== Work required ==
Nothing in the data may be altered; the answer is a verbatim copy of it.

== Source data ==
- - - - - - -

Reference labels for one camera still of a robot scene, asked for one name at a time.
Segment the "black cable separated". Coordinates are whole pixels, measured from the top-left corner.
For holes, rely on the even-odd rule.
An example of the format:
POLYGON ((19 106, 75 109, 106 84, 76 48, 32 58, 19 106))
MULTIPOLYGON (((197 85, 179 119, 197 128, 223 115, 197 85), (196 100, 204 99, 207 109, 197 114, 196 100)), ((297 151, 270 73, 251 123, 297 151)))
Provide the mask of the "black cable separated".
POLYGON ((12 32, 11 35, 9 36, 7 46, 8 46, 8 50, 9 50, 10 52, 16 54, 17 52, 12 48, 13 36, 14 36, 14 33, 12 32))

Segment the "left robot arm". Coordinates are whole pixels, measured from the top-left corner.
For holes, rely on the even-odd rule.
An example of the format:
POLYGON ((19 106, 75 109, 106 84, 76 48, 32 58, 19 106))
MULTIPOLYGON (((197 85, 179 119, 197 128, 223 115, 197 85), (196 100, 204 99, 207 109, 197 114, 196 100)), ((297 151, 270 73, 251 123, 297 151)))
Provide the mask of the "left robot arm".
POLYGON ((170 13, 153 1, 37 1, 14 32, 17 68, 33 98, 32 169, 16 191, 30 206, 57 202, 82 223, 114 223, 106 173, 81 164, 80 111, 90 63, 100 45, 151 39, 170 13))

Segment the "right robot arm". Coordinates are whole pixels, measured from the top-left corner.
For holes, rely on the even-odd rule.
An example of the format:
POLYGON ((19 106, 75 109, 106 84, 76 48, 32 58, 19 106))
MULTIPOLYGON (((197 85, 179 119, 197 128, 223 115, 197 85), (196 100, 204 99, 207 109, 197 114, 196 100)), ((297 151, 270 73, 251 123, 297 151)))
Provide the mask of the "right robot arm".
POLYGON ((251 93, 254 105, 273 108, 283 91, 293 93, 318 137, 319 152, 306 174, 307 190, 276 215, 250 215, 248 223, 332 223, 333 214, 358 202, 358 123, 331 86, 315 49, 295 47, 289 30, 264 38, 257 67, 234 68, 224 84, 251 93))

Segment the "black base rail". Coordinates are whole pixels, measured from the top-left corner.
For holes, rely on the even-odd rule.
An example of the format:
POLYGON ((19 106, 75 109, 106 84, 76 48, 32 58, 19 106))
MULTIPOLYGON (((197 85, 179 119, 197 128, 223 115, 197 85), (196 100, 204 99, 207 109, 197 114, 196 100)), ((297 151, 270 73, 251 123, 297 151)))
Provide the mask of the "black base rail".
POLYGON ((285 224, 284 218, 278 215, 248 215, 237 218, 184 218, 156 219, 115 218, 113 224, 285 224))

- - - - - - -

== Response box ==
Reference labels for one camera still of a robot scene, asked for one name at a time.
Segment the "black cable separated". Coordinates are whole pixels, measured from the top-left corner.
For holes, rely on the even-odd rule.
An example of the format:
POLYGON ((19 106, 75 109, 106 84, 76 48, 32 58, 19 106))
MULTIPOLYGON (((197 85, 179 119, 197 128, 223 115, 197 85), (196 100, 204 99, 207 109, 197 114, 196 100)), ((297 151, 270 73, 251 123, 297 151)))
Provide the mask of the "black cable separated".
POLYGON ((12 32, 11 35, 9 36, 7 46, 8 46, 8 50, 9 50, 10 52, 16 54, 17 52, 12 48, 13 36, 14 36, 14 33, 12 32))

Segment the "left robot arm". Coordinates are whole pixels, measured from the top-left corner.
For holes, rely on the even-odd rule.
An example of the format:
POLYGON ((19 106, 75 109, 106 84, 76 48, 32 58, 19 106))
MULTIPOLYGON (((197 85, 179 119, 197 128, 223 115, 197 85), (196 100, 204 99, 207 109, 197 114, 196 100)), ((297 151, 270 73, 251 123, 297 151)))
Provide the mask of the "left robot arm".
POLYGON ((170 13, 153 1, 37 1, 14 32, 17 68, 33 98, 32 169, 16 191, 30 206, 57 202, 82 223, 114 223, 106 173, 81 164, 80 111, 90 63, 100 45, 151 39, 170 13))

Segment the "right robot arm". Coordinates are whole pixels, measured from the top-left corner.
For holes, rely on the even-odd rule.
An example of the format:
POLYGON ((19 106, 75 109, 106 84, 76 48, 32 58, 19 106))
MULTIPOLYGON (((197 85, 179 119, 197 128, 223 115, 197 85), (196 100, 204 99, 207 109, 197 114, 196 100)), ((297 151, 270 73, 251 123, 297 151)))
Provide the mask of the "right robot arm".
POLYGON ((251 93, 254 105, 273 108, 283 91, 293 93, 318 137, 319 152, 306 174, 307 190, 276 215, 250 215, 248 223, 332 223, 333 214, 358 202, 358 123, 331 86, 315 49, 295 47, 289 30, 264 38, 257 67, 234 68, 224 84, 251 93))

Segment the "black base rail". Coordinates are whole pixels, measured from the top-left corner.
For holes, rely on the even-odd rule.
An example of the format:
POLYGON ((19 106, 75 109, 106 84, 76 48, 32 58, 19 106))
MULTIPOLYGON (((197 85, 179 119, 197 128, 223 115, 197 85), (196 100, 204 99, 207 109, 197 114, 196 100)), ((297 151, 270 73, 251 123, 297 151)))
Provide the mask of the "black base rail".
POLYGON ((285 224, 284 218, 278 215, 248 215, 237 218, 184 218, 156 219, 115 218, 113 224, 285 224))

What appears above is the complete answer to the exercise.